Because floods are still the most significant alarms problem in many plants, this enhancement clearly has considerable potential for performance improvements.

4. Mode-based alarming. Many plants have multiple operating modes (startup, normal running, shutdown, cold standby, regeneration, etc.). The alarm system is often only appropriate for normal running — for example, many standing alarms derive from plant equipment that’s not in service. Operators have to recognize as such the many inappropriate alarms activated during other modes of operation. This devalues the integrity and value of the alarm system.

A better approach is to identify the various modes and define alarm parameter settings that suit each mode of operation.
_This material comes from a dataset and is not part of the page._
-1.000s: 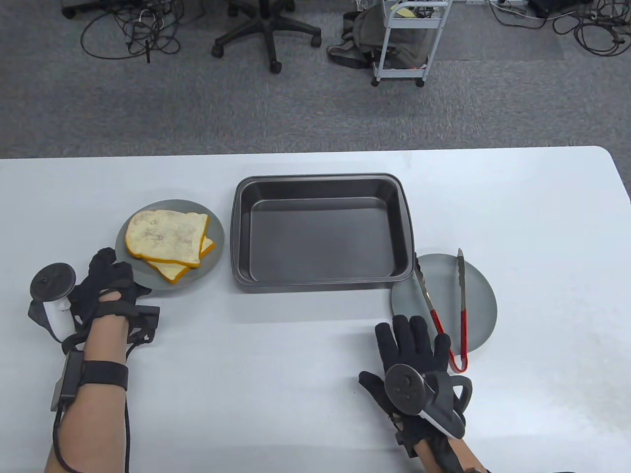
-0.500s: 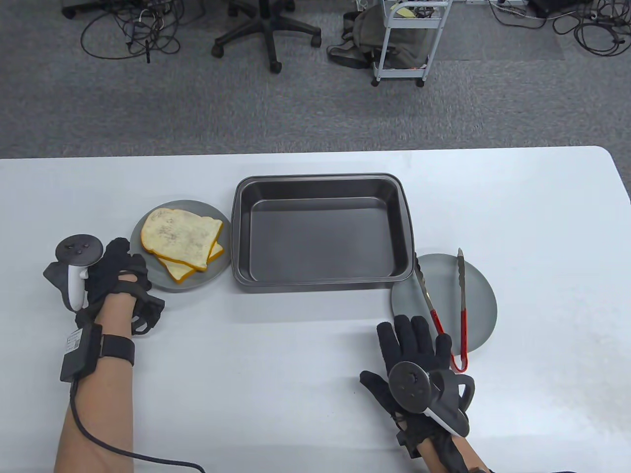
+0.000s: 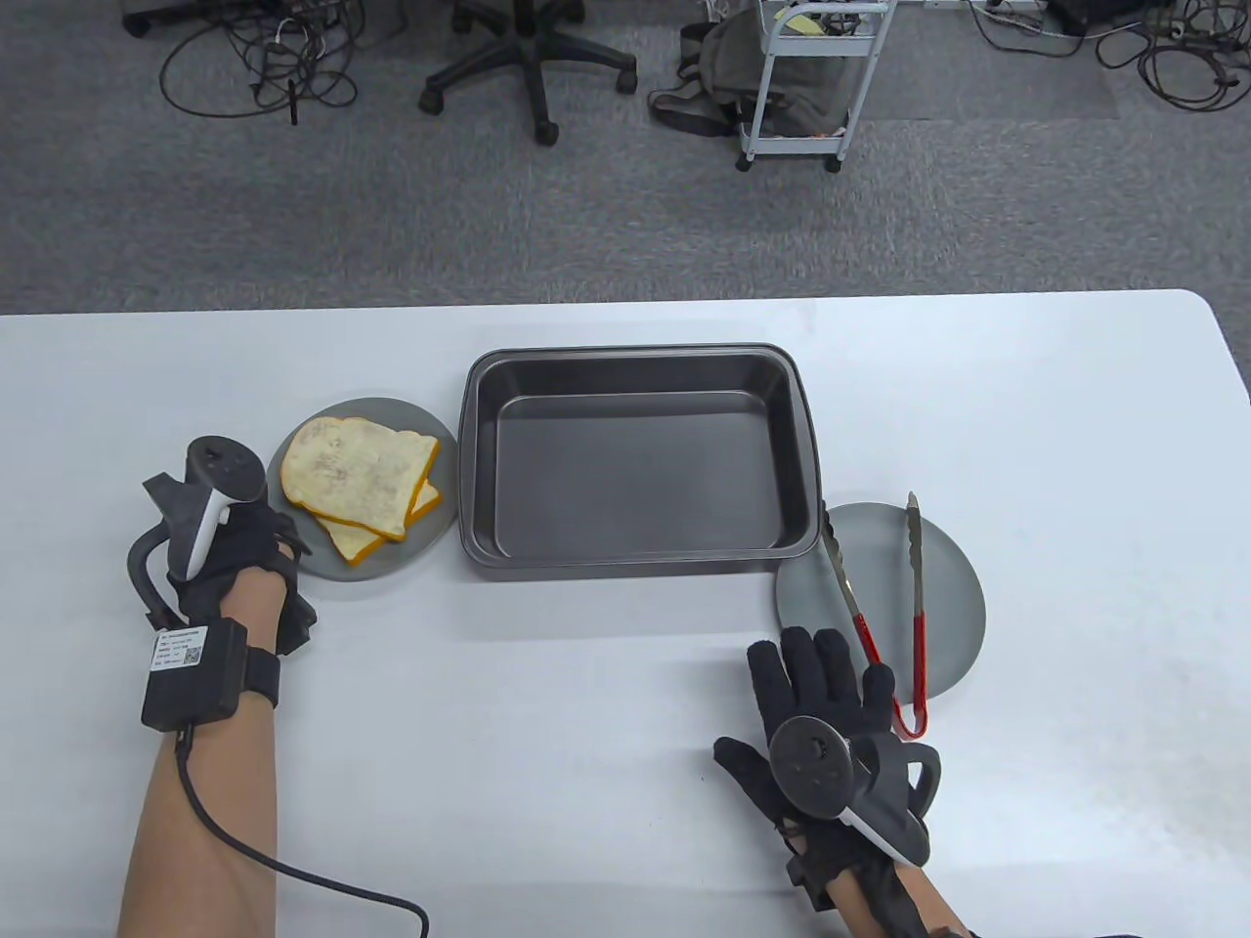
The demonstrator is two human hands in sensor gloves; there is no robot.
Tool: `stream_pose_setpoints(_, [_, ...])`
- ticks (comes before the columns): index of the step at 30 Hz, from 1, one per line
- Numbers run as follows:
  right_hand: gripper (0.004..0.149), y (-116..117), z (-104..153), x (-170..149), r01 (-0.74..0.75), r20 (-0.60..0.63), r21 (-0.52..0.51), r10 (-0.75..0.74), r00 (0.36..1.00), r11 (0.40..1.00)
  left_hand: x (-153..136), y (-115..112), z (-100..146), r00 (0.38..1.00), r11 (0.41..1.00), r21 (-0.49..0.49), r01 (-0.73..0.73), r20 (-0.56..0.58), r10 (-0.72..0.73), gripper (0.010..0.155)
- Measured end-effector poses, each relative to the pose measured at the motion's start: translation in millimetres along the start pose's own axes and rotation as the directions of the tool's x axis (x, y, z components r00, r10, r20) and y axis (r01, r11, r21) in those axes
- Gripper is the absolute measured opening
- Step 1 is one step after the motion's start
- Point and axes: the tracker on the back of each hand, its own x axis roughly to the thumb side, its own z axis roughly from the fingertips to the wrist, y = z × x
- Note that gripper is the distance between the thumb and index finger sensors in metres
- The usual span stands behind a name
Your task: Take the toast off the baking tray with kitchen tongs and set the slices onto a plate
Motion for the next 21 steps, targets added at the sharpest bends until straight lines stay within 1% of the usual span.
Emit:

So, for instance, a standby or shutdown mode can be used to eliminate alarms from out-of-service equipment.

If a MAD is being used, various sets of alarm parameters can be stored in the MAD and written to the DCS when a plant mode change occurs. The enforcement functionality can handle this activity — effectively overwriting old alarm parameters with the ones required for the new mode of operation. This type of enforcement is much more efficient than requiring operators to make large numbers of manual configuration parameters changes.

Most sites currently don’t use mode-based alarming. So this means for improvement has considerable potential, although this clearly depends on the character of operations of the particular plant unit.

5. Alarm testing. All alarms should have a real meaning and value to operators. It makes no sense if some alarms are out of service (due to one or more failures) and aren’t clearly recognized as being out of service.

Standards such as IEC 61511 require regular proof testing of safety-related alarms. But most DCS alarms aren’t safety-related and most sites don’t routinely test these DCS alarms.

Some DCS alarms occur often enough (or are of relatively low value) that there’s insufficient justification for testing them. But other alarms may have a relatively high value and remain inactive for long periods of time — thus posing concerns about whether they will activate when required. Testing such alarms to prove they are operational clearly has value. EEMUA 191 includes recommendations for testing alarms. It’s generally impractical to test all alarms; so, it’s essential to identify and implement a realistic testing strategy based on the value of each alarm in terms of the potential consequences if it doesn’t activate when it should.

For example, a simple strategy might call for annual testing of all higher-priority alarms that haven’t been activated in the previous year. If the EEMUA recommendations for the proportion of the higher-priority alarms in the alarm system have been followed, this would mean that only around 15% to 20% of all configured alarms would require testing — and a large proportion of those might have been activated during the previous year, significantly reducing the number needing testing.

Given that most plants currently don’t systematically test alarms, there’s certainly some potential for performance improvement.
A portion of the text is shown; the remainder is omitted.